Menopause bloating is common, but it can get pretty uncomfortable, too.
Starting from early perimenopause, it can happen at any time.
And, surprise, surprise, it has a lot to do with hormones.
So let’s stick a pin in the topic of menopause bloating — what’s causing it, how long it’s likely to last, and (most importantly) how to get some relief.
In this article: 📝
- What causes bloating in menopause?
- How to stop menopause bloating
- When to worry about menopause bloating
- How long does menopause bloating last?
What causes bloating in menopause?
First off, there’s a difference between menopause bloating and menopause weight gain.
Just like at any other stage of life, there are two different kinds of bloating during menopause:
- Excess gas
- Excess fluid (which can be responsible for some menopause weight gain from bloating)
You might find that bloating comes and goes, and that it gets worse after certain meals or in certain situations.
Traveling is a common trigger, for example.
But one thing is for sure — whether water retention or trapped wind is the issue, it’s pretty uncomfortable.
Both kinds of bloating are usually caused by a hormone imbalance during menopause.
High levels of estrogen can lead to water retention because your kidneys aren’t functioning quite as efficiently as they normally would.
This is the same reason why you might have had a bloated feeling and slight weight gain before you got your period.
Just to make things even more fun, high levels of progesterone have a habit of slowing down your digestive system, making you feel sluggish and windy, especially after a big meal.
You might also find that you experience more severe menopause bloating if you suffered from a condition such as Irritable Bowel Syndrome (IBS) before menopause.
How to stop menopause bloating
Wondering what to do for bloating during menopause?
There are lots of different things you can try — natural remedies, supplements, and medications for starters.
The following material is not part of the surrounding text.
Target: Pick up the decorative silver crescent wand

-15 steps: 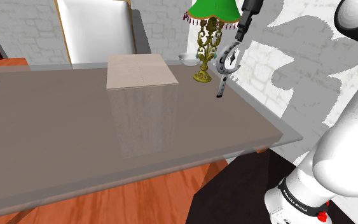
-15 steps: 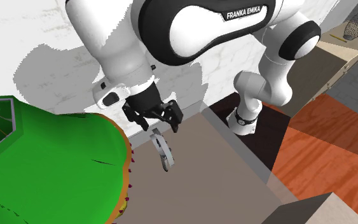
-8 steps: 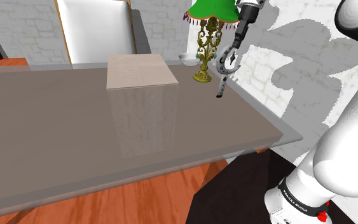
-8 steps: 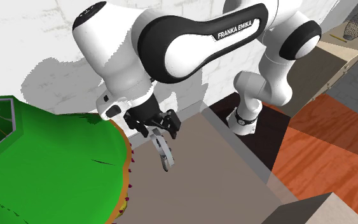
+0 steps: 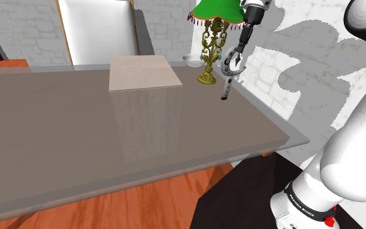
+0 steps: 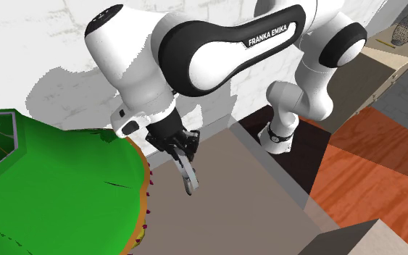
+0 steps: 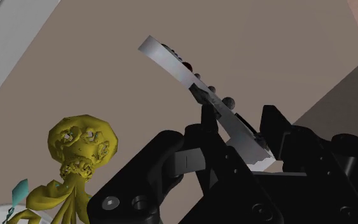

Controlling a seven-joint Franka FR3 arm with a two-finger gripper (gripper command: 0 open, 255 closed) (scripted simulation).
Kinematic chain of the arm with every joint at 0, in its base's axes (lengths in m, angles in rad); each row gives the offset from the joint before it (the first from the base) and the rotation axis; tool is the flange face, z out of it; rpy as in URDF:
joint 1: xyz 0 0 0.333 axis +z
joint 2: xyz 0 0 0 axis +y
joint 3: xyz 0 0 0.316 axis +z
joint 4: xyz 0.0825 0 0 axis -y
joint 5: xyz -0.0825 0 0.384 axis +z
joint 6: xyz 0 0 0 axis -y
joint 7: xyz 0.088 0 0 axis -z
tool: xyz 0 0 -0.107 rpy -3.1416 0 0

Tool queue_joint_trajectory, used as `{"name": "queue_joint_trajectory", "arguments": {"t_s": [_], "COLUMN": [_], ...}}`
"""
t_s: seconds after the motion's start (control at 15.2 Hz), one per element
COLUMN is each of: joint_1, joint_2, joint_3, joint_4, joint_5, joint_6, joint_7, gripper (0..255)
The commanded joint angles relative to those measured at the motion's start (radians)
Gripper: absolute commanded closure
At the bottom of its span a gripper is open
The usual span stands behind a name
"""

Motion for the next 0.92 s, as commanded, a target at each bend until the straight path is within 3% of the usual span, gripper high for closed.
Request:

It can also be really helpful to keep a diary and make notes on how you felt each day.
This can help you identify the possible triggers for your bloating, and you might be able to manage it by changing some things about your daily menu or routine.
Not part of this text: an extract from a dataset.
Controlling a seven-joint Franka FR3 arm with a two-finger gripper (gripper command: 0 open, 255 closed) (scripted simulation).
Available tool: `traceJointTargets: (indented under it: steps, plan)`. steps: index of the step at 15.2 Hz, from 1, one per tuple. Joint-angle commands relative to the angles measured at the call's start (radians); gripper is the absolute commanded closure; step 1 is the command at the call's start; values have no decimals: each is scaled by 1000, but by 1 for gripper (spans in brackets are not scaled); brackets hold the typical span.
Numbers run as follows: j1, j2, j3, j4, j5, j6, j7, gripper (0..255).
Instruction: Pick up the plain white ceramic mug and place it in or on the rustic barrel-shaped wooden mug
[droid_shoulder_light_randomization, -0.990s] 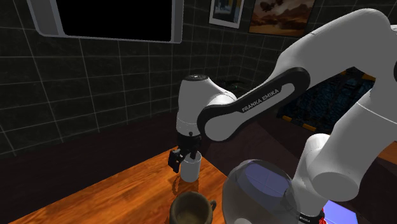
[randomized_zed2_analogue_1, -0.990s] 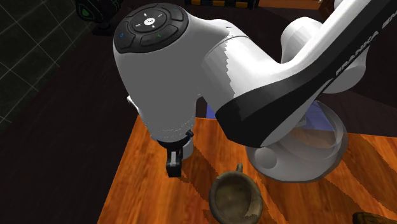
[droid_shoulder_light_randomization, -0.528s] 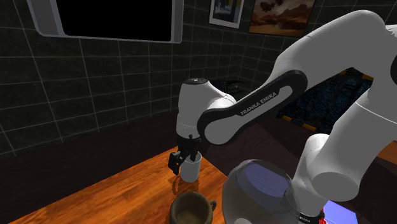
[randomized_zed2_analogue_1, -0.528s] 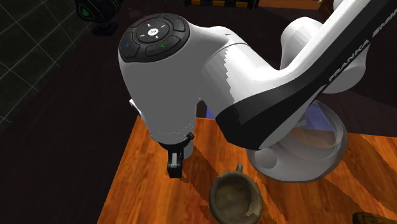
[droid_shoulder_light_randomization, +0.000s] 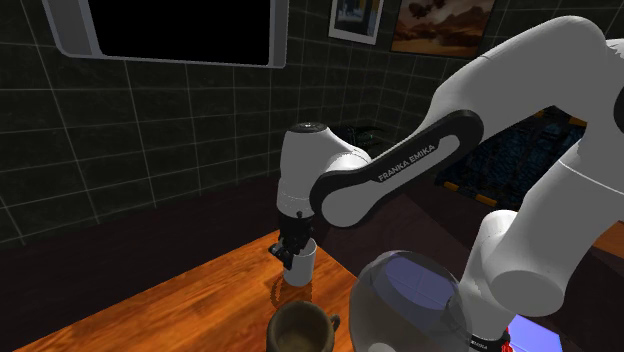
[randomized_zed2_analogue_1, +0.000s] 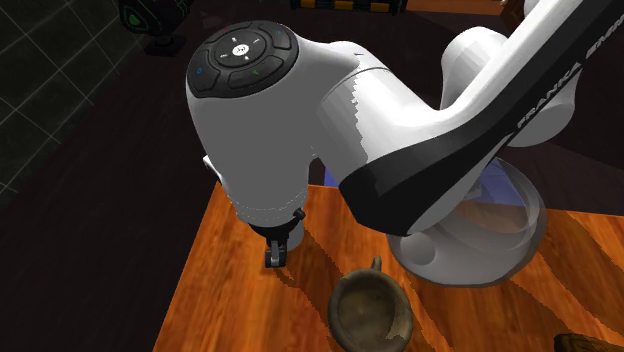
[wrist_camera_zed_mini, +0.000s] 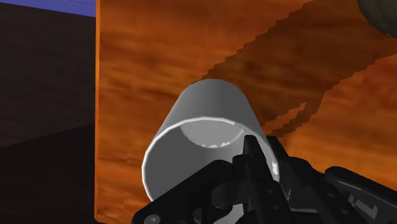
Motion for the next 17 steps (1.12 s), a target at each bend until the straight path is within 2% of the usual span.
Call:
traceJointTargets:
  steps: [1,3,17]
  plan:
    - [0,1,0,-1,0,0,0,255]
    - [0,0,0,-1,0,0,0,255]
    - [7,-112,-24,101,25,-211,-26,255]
When you’re not feeling yourself, making changes to your routine can seem like really hard work.
But if you can change even one of the things on this list, you might notice a big difference in a lot of menopause symptoms, including bloating:
- Exercise regularly, ideally a 30-minute moderate workout five times a week.
- Practice self-care, whatever that looks like for you.
- Get enough quality sleep. You can make this easier by switching screens off an hour before bed, keeping your room on the cooler side, and maybe even drinking chamomile tea or putting a few drops of lavender oil on your pillow.
Supplements for menopause bloating
You can get natural menopause bloating relief in the form of supplements.
Some of the most popular contain ginger or peppermint, which both make it easier for your body to digest your food.
On top of this, a multivitamin supplement can help make sure that your body is working exactly as it should.
Try and find one with vitamin D3, as most of us don’t get enough of this one, anyway.
Finally, many women find clary sage oil really helpful.
If your hormone levels are rising and falling more smoothly, you’ll probably notice that your bloating becomes less severe.
Medicines for menopause bloating
There are lots of over-the-counter remedies for bloating, including the most popular chewable calcium carbonate tablets to help you get rid of trapped wind.
If you need menopause bloating relief, this is a good first step. Your pharmacist will also be able to recommend other remedies.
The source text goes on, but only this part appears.